## What you will do
From the listing below, pull out all lines with "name" in them.

## Data segment
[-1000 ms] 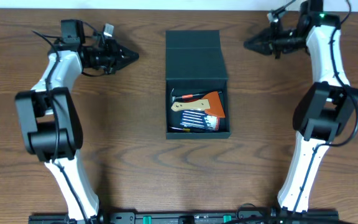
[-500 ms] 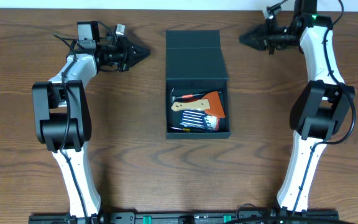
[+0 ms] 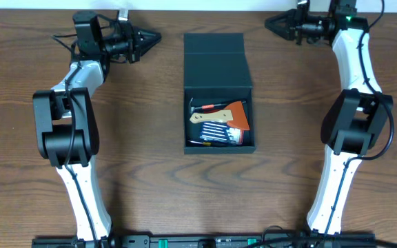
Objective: Pack container
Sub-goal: 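Move both grippers to the sides of the upright box lid, then grip the lid edges with both grippers and tilt it forward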
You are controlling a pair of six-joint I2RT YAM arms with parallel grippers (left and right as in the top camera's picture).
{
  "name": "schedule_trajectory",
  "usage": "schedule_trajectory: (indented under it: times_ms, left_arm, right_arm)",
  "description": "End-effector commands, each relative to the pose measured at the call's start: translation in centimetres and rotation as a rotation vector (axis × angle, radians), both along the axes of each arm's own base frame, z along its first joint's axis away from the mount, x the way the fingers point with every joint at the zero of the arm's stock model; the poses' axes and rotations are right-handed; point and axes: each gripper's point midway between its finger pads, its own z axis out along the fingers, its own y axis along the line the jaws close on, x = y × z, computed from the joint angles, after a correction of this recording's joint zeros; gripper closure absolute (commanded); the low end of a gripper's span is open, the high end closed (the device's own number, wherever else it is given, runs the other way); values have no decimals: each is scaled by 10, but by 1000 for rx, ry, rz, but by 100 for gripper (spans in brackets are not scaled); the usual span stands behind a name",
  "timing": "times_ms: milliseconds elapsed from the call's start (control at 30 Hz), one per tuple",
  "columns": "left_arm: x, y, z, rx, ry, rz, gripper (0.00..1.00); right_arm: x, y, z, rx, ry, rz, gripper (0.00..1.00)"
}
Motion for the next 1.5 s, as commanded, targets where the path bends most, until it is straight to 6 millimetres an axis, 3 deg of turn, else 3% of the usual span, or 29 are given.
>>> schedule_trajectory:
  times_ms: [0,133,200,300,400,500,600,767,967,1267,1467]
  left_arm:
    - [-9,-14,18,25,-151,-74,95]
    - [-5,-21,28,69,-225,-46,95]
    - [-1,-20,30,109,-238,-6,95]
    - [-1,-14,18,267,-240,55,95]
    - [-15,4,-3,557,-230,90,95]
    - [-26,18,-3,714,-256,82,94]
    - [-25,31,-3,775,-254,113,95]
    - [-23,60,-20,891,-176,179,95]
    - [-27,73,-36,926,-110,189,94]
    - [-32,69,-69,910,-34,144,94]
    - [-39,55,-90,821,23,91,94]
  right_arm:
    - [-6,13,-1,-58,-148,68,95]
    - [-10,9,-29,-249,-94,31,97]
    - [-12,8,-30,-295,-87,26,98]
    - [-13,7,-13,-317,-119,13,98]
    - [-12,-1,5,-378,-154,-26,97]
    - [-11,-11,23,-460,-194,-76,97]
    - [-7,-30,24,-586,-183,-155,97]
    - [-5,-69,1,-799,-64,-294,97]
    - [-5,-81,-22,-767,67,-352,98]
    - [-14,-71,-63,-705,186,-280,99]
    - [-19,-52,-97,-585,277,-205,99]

## Reply to the exercise
  "name": "schedule_trajectory",
  "description": "End-effector commands, each relative to the pose measured at the call's start: translation in centimetres and rotation as a rotation vector (axis × angle, radians), both along the axes of each arm's own base frame, z along its first joint's axis away from the mount, x the way the fingers point with every joint at the zero of the arm's stock model; the poses' axes and rotations are right-handed; point and axes: each gripper's point midway between its finger pads, its own z axis out along the fingers, its own y axis along the line the jaws close on, x = y × z, computed from the joint angles, after a correction of this recording's joint zeros; gripper closure absolute (commanded); the low end of a gripper's span is open, the high end closed (the device's own number, wherever else it is given, runs the other way); values have no decimals: each is scaled by 10, but by 1000 for rx, ry, rz, but by 100 for gripper (spans in brackets are not scaled); the usual span stands behind a name",

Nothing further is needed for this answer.